Page 31 of Rule Britannia


  “Let’s go away,” pleaded Emma in a whisper. “Please, Mad, please.”

  “Nonsense.” Her grandmother moved from the window round to the door at the front. “We’ve frightened him. I’d keep a gun if I lived by myself out here.” She knocked on the door, then, seeing a hand-bell hanging on a nail, she rang it, pushing it to and fro so that the clapper struck the side, high-pitched, shrill. “Taffy?” she called. “Taffy?

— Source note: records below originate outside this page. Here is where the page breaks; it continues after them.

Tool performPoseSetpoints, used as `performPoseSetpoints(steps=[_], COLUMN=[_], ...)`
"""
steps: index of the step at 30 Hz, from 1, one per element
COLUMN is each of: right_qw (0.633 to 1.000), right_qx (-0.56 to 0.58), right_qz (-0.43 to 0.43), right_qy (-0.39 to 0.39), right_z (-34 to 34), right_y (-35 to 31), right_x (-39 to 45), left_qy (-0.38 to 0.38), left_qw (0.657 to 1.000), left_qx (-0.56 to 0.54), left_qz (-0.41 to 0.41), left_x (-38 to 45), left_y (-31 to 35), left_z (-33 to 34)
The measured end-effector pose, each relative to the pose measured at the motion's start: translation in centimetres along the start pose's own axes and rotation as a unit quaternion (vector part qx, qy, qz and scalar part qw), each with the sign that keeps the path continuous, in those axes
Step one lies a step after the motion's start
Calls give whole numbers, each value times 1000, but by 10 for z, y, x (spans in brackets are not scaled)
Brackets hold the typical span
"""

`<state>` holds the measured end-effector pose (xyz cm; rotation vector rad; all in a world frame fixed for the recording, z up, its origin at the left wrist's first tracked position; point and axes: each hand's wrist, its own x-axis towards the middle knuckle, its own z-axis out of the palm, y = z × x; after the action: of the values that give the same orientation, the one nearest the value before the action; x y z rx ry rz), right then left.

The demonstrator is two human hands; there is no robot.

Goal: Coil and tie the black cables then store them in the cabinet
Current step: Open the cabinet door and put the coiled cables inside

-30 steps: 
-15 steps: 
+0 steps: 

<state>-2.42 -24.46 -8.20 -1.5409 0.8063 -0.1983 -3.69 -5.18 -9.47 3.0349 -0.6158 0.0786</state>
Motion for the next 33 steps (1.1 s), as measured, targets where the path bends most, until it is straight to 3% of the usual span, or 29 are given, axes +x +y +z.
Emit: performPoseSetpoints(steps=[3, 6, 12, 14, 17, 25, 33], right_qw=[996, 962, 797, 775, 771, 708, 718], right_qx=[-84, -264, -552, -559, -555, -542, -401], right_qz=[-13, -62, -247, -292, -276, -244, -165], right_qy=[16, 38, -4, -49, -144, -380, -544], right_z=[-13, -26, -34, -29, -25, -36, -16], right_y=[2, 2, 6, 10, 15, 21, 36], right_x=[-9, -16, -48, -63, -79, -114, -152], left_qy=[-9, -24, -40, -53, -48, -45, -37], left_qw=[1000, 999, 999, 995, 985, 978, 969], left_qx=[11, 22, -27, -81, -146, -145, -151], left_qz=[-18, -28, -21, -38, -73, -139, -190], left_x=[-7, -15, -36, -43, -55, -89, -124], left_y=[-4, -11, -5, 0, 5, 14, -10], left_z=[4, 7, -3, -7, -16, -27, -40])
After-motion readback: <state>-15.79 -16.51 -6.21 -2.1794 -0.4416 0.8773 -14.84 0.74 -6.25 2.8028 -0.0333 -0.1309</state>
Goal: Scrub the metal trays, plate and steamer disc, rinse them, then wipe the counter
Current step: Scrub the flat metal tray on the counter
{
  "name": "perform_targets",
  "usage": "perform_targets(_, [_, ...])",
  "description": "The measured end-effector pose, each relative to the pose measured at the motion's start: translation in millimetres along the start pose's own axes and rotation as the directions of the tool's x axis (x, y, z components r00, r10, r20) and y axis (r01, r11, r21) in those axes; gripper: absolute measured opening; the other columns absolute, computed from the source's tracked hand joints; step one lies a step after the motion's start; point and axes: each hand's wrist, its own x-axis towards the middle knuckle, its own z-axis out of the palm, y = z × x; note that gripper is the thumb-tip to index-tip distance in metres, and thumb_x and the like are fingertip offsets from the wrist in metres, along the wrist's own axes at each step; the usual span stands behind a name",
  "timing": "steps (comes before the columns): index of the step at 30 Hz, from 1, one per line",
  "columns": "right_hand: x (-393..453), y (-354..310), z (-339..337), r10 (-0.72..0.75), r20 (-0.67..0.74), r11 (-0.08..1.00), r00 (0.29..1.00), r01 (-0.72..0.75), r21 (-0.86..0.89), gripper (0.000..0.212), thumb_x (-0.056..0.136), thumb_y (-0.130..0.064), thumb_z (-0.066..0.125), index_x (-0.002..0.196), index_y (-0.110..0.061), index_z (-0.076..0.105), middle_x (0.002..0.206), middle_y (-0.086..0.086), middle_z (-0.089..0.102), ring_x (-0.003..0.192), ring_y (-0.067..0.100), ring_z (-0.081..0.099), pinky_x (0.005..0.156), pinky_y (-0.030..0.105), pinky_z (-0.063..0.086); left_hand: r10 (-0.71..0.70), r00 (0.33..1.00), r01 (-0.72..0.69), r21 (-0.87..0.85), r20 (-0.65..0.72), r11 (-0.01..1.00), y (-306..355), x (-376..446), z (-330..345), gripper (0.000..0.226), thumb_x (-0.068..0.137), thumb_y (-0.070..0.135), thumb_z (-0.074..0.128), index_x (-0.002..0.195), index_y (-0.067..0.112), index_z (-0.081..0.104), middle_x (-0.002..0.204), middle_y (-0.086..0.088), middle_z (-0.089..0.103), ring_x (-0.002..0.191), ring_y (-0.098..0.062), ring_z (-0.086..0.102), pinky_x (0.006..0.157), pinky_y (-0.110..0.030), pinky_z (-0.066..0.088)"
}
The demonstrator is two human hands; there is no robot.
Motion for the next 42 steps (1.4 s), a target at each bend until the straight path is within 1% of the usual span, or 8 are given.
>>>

Nothing to worry about, it’s only us.”

  Emma had the uneasy feeling that he was watching them from some spy hole which they couldn’t see, some wooden partition in the wall that could be silently removed and then replaced. They waited. Then they heard the bolt withdrawn from the lock. The door opened. He stood there in the darkness, the gun no longer in his hand.

  “Excuse me, ladies,” he said. “I’m quite overwhelmed. If I’d known you were coming I should have been better prepared. Are you in trouble up at the house? Have you come for assistance?”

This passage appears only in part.